F1 2019 is the official video game of the 2019 Formula One and Formula 2 Championships developed and published by Codemasters. It is the twelfth title in the Formula One series developed by the studio. The game is the eleventh main series installment of the franchise, and it features all twenty-one circuits, twenty drivers and ten teams present in the 2019 Formula One World Championship. Codemasters has stated that the game was in development for nearly two years, and described it as "the most ambitious release in the franchise's history". This game is dedicated to Tony Porter, Niki Lauda, Charlie Whiting, and Anthoine Hubert.

Features
F1 2019 is the first game in the series to feature driver transfers (similar to EA Sports FIFA and Konami Pro Evolution Soccer), with AI-controlled drivers able to switch teams during or at the end of a championship year. These moves will be randomly-generated rather than scripted events.
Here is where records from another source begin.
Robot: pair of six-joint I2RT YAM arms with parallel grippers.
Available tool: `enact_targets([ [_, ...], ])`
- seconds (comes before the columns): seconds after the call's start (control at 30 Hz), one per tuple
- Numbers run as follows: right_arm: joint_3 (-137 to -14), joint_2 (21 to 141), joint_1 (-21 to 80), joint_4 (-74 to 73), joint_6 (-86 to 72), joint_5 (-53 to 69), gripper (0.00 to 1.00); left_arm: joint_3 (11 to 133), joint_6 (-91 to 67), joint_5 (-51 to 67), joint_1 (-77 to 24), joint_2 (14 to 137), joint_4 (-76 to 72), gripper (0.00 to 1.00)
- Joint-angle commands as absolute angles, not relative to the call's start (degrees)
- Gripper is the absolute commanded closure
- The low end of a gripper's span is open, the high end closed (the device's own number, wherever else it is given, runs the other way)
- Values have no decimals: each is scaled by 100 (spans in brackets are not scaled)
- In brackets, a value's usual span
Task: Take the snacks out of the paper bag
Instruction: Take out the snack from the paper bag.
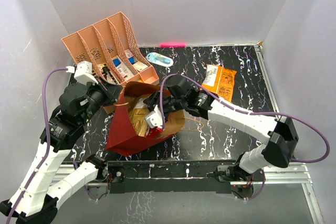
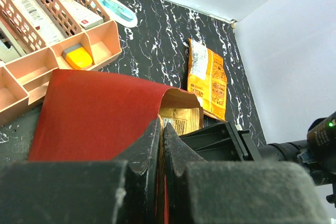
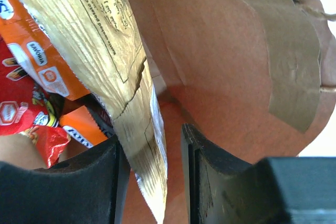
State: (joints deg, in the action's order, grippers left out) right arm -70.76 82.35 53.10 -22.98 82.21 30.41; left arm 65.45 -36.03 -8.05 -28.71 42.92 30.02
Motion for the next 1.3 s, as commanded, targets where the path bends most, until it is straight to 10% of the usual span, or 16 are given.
enact_targets([
  [0.0,-7595,8500,5418,-2112,8881,3115,58,6491,-3629,-741,-2874,4192,2855,100],
  [0.27,-8027,8832,5474,-2212,8896,3260,67,6543,-3621,-738,-2873,4201,2886,100],
  [0.43,-8258,8846,5474,-2395,8901,3341,92,6522,-3618,-747,-2875,4192,2875,100],
  [1.27,-10548,6889,5393,-2080,3626,899,92,6638,-3661,-1685,-2871,4259,3274,100],
])
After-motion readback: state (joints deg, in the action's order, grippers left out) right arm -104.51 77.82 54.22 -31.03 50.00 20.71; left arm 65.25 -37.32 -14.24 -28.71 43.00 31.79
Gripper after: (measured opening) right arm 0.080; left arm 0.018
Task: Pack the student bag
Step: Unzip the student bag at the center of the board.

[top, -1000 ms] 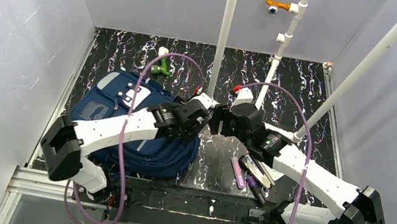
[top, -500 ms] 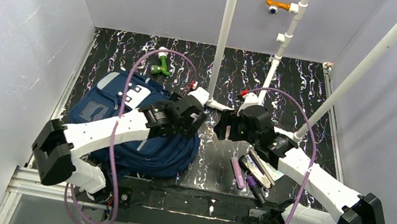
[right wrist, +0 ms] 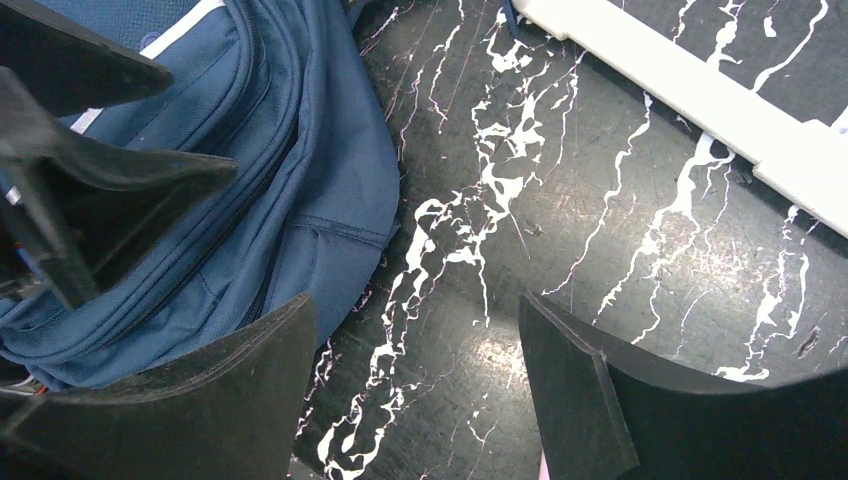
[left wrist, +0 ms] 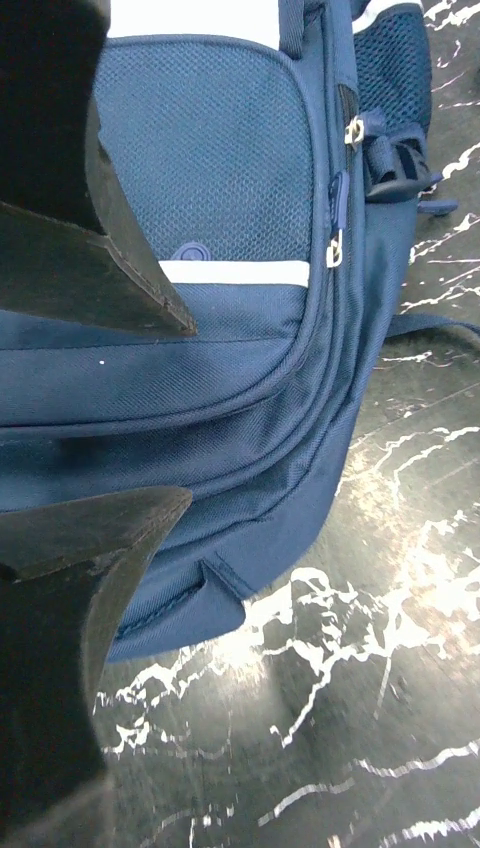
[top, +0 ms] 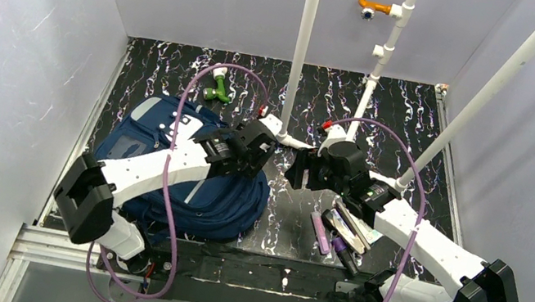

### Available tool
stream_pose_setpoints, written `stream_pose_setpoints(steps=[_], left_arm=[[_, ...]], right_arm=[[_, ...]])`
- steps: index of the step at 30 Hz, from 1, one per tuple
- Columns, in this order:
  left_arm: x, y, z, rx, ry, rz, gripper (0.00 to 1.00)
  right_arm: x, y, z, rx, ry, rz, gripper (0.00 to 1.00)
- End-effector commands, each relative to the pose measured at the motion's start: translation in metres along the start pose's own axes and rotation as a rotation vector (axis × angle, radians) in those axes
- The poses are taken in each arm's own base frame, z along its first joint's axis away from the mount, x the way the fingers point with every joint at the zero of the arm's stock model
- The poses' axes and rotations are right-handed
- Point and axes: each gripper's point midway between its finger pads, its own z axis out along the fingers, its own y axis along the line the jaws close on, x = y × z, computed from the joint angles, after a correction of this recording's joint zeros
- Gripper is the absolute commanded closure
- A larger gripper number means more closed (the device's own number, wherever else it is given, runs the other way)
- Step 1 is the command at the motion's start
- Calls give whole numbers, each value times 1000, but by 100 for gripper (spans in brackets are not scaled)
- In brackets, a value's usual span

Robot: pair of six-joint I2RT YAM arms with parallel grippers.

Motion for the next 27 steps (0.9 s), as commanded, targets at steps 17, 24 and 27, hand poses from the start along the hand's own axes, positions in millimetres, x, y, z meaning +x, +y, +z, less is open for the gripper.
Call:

The game includes 18 Formula 1 cars from F1 2018 from the 1972–2010 seasons, with the DLC having a focus on the careers of Alain Prost and Ayrton Senna. The DLC also includes the 2010 McLaren MP4-25, driven by Lewis Hamilton and Jenson Button, and the 2010 Ferrari F10, driven by Fernando Alonso and Felipe Massa. These cars were included to celebrate the ten-year anniversary of Codemasters releasing the Formula 1 game on the seventh and eighth generations of consoles. Two Ferrari cars, however, are noticeably absent. These are the 2002 Ferrari F2002, and the 1995 Ferrari 412 T2.

Players are able to design liveries—including fictional sponsors—for a generic 2019 car in multiplayer modes.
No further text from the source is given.